United States District Court for the District of Minnesota
Dec 22, 2006
2006 WL 3836137 (D. Minn. 2006)

Opinion

Civil No. 03-1064 (DWF/RLE)

December 22, 2006, Decided

Bruce E. Black, Esq., David K. Tellekson, Esq., Heather C. Wilde, Esq., James E. Hanft, Esq., Robert L. Jacobson, Esq., Paul H. Beattie, Esq., and Kevin Reiner, Esq., Darby & Darby PC; and Dennis C. Bremer, Esq., and Matthew J. Goggin, Esq., Carlson Caspers Vandenburgh & Lindquist, counsel for Plaintiff and Counter Defendant.

Adam R. Steinert, Esq., Eugene L. Chang, Esq., Gary Serbin, Esq., John M. DiMatteo, Esq., Kimberly May Rosen, Esq., Spyros S. Loukakos, Esq., Steven H. Reisberg, Esq., Willkie Farr & Gallagher LLP; and Lawrence J. Field, Esq., David D. Axtell, Esq., Douglas R. Boettge, Esq., and Harold D. Field, Jr., Esq., Leonard Street and Deinard, PA, counsel for Defendant and Counter Claimant.

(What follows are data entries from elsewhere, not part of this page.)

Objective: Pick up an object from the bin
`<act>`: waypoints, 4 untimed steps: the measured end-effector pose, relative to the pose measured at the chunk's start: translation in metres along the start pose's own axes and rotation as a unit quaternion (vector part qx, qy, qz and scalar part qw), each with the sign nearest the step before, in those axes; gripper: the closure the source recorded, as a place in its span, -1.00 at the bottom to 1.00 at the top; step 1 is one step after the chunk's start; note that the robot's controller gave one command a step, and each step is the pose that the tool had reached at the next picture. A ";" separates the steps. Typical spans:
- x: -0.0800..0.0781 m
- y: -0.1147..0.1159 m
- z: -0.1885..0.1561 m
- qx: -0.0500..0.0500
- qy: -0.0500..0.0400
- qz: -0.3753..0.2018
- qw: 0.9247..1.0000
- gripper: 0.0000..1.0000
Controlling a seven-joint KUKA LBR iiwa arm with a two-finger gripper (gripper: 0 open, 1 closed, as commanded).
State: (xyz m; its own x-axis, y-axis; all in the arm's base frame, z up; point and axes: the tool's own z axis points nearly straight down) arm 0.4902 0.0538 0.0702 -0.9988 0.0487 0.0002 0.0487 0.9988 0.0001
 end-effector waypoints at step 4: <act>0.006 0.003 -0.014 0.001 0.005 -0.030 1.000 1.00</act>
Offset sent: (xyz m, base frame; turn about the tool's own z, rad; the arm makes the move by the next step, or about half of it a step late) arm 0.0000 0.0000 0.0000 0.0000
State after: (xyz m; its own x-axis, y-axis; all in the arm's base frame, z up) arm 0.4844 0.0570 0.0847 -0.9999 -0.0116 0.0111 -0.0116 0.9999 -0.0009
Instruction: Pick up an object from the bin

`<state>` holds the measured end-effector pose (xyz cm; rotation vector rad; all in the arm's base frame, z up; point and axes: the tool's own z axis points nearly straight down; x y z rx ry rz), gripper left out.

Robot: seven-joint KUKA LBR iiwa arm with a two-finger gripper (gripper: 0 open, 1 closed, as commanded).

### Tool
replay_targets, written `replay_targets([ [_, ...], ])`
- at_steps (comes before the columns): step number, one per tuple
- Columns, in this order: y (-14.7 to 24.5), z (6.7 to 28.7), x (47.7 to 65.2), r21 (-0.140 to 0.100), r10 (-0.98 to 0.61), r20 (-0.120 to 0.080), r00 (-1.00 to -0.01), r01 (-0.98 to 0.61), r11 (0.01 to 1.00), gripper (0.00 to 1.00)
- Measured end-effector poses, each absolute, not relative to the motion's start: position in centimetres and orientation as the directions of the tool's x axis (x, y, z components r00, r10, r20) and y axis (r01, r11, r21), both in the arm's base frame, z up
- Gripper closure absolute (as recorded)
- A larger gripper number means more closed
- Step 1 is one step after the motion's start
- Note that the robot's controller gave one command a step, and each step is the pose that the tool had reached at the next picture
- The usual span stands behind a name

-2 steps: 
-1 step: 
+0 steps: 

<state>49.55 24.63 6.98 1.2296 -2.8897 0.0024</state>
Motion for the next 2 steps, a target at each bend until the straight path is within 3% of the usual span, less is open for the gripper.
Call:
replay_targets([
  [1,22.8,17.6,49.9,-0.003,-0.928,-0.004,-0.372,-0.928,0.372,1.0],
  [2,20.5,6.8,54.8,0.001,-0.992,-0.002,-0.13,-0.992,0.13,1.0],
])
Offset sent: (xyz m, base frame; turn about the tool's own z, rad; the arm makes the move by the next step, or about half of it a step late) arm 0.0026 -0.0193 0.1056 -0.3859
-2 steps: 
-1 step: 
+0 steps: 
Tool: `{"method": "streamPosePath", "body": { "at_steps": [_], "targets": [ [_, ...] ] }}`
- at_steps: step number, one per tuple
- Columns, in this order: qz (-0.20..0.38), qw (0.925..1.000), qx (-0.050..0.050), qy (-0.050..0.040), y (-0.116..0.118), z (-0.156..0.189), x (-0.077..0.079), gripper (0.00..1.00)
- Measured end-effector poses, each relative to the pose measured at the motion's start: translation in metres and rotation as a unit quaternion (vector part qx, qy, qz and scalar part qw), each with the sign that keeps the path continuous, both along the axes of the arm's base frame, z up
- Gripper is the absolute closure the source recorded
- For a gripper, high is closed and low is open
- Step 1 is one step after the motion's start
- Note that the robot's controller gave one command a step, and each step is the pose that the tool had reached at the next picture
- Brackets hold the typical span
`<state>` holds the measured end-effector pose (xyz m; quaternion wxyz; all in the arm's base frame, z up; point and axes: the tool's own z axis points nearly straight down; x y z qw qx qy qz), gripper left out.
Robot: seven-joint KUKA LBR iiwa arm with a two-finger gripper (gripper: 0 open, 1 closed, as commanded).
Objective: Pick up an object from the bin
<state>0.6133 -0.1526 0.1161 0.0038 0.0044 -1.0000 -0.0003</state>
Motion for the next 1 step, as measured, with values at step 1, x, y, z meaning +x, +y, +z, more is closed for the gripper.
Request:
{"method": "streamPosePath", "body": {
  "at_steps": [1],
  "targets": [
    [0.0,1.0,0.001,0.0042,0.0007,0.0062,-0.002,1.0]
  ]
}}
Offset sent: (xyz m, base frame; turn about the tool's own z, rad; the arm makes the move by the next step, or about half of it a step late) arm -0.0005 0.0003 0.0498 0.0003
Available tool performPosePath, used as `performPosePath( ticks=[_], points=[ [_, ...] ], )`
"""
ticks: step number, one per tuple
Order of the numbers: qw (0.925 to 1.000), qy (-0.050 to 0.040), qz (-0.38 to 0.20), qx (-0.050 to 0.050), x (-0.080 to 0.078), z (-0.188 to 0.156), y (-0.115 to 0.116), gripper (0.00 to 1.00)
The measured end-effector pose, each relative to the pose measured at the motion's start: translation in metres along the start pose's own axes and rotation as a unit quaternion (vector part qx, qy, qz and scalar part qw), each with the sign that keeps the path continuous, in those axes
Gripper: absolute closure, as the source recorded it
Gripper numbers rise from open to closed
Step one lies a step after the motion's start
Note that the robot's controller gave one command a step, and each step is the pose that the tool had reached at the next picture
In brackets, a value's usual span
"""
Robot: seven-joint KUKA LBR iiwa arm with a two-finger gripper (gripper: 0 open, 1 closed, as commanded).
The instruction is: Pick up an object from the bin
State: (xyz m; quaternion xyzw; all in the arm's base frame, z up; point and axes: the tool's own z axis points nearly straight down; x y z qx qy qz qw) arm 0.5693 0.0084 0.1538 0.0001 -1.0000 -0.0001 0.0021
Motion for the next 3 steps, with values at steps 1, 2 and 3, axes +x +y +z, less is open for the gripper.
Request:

AMENDED MEMORANDUM ORDER AND OPINION

On December 22, 2006, the Court docketed an Order granting in part and denying in part Cardiac Science's Motion for Order to Substitute Dr. Michael Kallok for Dr. Stanley Bach, Jr. See Doc. No. 546. That Order contained an omission on page 8. Specifically, the italicized portion of the following sentence was missing: "While the Court recognizes that this limitation will inevitably be the subject of trial objections, including Rule 104 offers of proof and in limine motions, the Court encourages the parties to think of Dr. Bach's testimony as contained in a three-inch electrode pad." Therefore, the Court now vacates the Order contained in Doc. No. 546 and enters the following Amended Order, which is exactly the same as Doc. No. 546 except that it also includes the italicized portion discussed above.

Introduction

This matter came before the Court on December 19, 2006, pursuant to Plaintiff Cardiac Science, Inc.'s ("Cardiac Science") Motion for Order to Substitute Dr. Michael Kallok for Dr. Stanley Bach, Jr. For the reasons set forth below, the Court grants in part and denies in part the motion.

Background

This litigation involves numerous patents owned by Cardiac Science and Defendants Koninklijke Philips Electronics N.V., Philips Electronics North America Corporation, Koninklijke Philips Electronics N.V., and Philips Electronics North America Corporation's (collectively, "Philips") for automatic external defibrillators ("AEDs"). AEDs are portable electronic devices that allow a person with no medical training to administer a defibrillation shock to another person who is in sudden cardiac arrest.

The parties refer to four patents held by Philips--U.S. Patent Nos. 5,879,374, 5,800,460, 5,591,213, and 6,016,059--as the "self-test" patents. Generally, those patents describe an AED that can periodically test itself to ensure that the AED will work properly when needed. According to Cardiac Science, Philips' most commercially important patents in this case are the self-test patents. The present dispute concerns Cardiac Science's expert on the self-test patents. Cardiac Science wishes to substitute Dr. Michael Kallok, who has submitted a proposed expert report on the self-test patents, for Dr. Stanley Bach, Jr., who has already submitted his expert reports on the self-test patents and been deposed. Dr. Kallok has also submitted expert reports about different patents in dispute, and Philips has deposed Dr. Kallok about those reports.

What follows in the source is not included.